TASK PROMPT: Copy exactly the line containing "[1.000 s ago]" and all lines after it, through the last line of the material below; omit everything before it.

SOURCE MATERIAL:
◇ ◇ ◇ ◇ ◇ ◇ ◇
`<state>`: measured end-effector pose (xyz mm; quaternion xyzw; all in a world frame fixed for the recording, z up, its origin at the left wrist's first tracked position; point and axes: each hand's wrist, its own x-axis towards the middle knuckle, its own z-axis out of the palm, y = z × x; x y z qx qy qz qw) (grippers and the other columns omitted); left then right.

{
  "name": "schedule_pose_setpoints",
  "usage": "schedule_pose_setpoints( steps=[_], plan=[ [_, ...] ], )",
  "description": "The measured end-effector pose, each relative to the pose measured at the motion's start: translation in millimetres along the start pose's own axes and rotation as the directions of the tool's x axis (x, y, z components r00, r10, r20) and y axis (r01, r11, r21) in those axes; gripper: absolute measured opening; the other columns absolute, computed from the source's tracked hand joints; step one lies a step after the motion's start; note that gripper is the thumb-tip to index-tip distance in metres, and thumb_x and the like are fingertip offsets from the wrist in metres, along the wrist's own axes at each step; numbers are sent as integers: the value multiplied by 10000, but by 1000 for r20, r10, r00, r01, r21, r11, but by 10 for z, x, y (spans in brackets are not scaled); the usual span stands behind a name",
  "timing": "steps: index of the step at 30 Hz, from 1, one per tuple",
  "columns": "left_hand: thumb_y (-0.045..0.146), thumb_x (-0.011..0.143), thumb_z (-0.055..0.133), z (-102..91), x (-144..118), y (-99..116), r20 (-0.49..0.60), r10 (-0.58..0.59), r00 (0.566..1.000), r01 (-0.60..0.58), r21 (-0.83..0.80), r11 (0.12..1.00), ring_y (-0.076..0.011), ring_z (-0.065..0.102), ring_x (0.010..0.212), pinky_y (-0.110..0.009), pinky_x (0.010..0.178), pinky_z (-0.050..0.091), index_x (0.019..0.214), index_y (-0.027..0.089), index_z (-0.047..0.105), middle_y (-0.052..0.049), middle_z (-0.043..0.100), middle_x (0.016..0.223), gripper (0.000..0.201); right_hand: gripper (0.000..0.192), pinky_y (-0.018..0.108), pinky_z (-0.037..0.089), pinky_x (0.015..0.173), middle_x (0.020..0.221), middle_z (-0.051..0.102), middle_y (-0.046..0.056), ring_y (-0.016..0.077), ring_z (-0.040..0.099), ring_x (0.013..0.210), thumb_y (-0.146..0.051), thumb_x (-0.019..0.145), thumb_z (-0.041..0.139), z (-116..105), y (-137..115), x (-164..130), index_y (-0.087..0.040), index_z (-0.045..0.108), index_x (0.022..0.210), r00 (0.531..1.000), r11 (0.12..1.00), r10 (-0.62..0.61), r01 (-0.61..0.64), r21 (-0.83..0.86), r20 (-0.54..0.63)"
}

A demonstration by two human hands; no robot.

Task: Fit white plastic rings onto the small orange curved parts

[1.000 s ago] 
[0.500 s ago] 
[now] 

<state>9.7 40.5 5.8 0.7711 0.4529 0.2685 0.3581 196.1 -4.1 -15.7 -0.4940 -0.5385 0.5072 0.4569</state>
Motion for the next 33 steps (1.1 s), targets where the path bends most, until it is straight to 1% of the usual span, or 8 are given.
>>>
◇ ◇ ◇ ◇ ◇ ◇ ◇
PROBLEM SOLUTION:
[1.000 s ago] 
[0.500 s ago] 
[now] 

<state>9.7 40.5 5.8 0.7711 0.4529 0.2685 0.3581 196.1 -4.1 -15.7 -0.4940 -0.5385 0.5072 0.4569</state>
Motion for the next 33 steps (1.1 s), targets where the path bends most, until it is straight to 1% of the usual span, or 8 are given.
>>>

The exercise requires no additional answer.